NASA says its black-hole-hunting NuSTAR spacecraft has "bagged" its first 10 supermassive black holes, the first of hundreds expected in a 2-year mission.

The Nuclear Spectroscopic Telescope Array, sporting a mast the length of a school bus, is the first telescope capable of focusing the highest-energy X-ray light into detailed pictures, the agency's Jet Propulsion Laboratory in Pasadena, Calif., said Thursday.

Supermassive black holes surrounded by thick disks of gas lie at the hearts of distant galaxies between 0.3 billion and 11.4 billion light-years from Earth, project scientists said.

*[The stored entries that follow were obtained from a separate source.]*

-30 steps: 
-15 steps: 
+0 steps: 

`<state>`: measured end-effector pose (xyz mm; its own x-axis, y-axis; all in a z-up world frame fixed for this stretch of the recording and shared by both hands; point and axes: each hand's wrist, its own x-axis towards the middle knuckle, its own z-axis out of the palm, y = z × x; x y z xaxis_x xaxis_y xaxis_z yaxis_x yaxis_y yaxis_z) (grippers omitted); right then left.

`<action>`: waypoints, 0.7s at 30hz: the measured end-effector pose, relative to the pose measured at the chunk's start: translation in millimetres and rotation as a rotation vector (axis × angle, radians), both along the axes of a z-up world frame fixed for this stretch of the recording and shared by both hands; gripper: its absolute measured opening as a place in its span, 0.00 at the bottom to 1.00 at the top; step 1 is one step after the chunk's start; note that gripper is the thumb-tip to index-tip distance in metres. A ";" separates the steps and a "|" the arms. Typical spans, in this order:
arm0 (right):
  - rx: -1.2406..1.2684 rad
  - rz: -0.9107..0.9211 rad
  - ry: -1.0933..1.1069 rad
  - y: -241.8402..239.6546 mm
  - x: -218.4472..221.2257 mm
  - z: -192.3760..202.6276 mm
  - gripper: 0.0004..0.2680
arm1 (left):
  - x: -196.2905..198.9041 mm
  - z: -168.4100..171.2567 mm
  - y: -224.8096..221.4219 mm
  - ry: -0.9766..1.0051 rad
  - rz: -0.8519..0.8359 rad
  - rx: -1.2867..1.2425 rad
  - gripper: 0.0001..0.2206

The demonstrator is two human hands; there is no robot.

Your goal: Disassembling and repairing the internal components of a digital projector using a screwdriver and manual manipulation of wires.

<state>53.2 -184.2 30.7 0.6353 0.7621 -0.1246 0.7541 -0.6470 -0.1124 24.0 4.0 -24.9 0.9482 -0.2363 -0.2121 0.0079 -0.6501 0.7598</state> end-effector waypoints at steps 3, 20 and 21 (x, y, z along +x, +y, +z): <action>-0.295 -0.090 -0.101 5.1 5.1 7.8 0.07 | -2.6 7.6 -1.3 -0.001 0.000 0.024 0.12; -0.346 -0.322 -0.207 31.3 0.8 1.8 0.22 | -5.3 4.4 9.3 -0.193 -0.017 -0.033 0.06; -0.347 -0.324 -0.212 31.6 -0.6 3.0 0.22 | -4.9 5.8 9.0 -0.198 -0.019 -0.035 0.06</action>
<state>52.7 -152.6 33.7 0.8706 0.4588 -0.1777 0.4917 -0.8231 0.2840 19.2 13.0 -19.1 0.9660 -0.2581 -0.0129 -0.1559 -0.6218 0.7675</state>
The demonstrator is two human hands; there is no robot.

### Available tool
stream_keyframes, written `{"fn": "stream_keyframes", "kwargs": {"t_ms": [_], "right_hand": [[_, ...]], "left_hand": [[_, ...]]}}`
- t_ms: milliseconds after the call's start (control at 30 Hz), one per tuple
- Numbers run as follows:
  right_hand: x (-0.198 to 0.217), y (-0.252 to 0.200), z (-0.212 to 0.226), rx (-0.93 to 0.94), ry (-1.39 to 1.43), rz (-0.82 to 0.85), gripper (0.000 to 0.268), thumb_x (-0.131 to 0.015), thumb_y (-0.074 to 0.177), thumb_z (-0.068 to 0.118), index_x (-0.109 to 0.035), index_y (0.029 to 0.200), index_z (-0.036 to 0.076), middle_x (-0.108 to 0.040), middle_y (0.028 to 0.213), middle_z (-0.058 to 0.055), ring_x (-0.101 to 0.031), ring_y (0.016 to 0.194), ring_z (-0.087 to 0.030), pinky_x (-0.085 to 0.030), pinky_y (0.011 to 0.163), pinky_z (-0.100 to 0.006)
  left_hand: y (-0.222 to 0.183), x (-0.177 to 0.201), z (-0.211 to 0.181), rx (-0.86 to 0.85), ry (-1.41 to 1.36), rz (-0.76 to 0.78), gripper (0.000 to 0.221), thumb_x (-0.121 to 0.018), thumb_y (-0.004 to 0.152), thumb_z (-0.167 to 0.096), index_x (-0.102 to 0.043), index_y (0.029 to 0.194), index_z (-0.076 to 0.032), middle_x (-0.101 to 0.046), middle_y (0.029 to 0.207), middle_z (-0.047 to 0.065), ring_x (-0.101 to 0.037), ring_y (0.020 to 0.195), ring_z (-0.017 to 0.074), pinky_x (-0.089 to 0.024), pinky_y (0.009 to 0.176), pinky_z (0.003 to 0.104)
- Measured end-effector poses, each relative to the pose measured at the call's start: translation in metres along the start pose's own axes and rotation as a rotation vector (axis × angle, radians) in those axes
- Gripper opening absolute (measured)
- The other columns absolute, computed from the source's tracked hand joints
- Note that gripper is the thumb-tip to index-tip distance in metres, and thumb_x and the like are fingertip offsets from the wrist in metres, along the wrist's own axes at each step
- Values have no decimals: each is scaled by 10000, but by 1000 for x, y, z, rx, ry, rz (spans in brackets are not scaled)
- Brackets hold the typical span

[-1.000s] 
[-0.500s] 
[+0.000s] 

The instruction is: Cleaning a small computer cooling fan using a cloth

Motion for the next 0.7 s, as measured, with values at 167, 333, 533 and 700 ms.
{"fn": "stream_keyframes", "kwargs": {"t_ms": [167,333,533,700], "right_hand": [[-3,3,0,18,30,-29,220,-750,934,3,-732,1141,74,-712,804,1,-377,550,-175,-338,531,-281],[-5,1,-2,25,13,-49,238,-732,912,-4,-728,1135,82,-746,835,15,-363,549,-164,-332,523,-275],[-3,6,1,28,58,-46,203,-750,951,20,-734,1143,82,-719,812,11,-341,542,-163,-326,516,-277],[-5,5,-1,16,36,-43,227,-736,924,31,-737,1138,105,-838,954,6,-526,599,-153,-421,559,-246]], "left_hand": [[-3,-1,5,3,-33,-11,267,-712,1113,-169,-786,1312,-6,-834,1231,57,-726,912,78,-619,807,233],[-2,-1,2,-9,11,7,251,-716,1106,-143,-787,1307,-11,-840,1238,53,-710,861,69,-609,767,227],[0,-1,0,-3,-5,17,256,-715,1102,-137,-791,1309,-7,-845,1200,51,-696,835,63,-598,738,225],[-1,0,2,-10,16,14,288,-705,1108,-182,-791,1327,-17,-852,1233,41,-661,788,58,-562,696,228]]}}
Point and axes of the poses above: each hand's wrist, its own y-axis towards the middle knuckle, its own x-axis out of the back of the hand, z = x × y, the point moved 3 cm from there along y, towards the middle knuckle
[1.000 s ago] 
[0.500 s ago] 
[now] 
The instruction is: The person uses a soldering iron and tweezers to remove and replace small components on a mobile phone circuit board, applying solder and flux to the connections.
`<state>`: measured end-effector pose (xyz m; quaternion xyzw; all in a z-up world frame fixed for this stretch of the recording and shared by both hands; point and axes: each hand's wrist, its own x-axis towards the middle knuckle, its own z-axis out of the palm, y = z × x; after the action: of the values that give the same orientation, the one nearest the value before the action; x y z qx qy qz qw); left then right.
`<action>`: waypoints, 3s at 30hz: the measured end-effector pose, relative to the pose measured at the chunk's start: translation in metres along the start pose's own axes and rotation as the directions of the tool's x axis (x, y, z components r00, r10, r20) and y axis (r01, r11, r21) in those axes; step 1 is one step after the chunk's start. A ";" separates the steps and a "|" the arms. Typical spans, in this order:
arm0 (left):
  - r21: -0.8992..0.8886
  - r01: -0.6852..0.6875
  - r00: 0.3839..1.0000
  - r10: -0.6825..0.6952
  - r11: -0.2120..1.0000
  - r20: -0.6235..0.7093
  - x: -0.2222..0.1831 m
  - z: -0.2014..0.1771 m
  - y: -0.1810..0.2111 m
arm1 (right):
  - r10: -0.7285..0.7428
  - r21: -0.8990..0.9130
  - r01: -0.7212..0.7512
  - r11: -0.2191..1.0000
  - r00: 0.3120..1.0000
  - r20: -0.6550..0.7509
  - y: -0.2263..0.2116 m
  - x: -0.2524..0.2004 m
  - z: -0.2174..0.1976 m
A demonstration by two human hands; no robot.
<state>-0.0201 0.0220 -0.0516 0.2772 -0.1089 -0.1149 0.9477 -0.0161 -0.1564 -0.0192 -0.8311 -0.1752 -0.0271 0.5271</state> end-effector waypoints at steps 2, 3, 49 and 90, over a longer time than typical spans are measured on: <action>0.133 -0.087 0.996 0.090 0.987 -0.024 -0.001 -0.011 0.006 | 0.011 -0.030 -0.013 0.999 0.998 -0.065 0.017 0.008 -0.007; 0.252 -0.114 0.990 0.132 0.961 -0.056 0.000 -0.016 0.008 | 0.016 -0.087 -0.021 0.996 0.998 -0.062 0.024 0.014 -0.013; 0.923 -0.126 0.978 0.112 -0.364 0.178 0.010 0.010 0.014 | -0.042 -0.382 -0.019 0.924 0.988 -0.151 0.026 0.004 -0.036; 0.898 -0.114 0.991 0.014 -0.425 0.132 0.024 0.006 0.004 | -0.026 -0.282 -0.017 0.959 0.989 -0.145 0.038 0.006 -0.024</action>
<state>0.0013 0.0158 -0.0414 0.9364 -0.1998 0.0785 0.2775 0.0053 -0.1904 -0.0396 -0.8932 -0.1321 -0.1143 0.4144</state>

The first NuSTAR findings were unexpected but welcome, they said.

"We found the black holes serendipitously," David Alexander, a NuSTAR team member in the Department of Physics at Durham University in England, said. "We were looking at known targets and spotted the black holes in the background of the images."

Astronomers said they hope X-ray surveys by NuSTAR can help crack unsolved mysteries surrounding black holes, including how many of them populate the universe.

"We are getting closer to solving a mystery that began in 1962," Alexander said. "Back then, astronomers had noted a diffuse X-ray glow in the background of our sky but were unsure of its origin.

"Now, we know that distant supermassive black holes are sources of this light, but we need NuSTAR to help further detect and understand the black hole populations."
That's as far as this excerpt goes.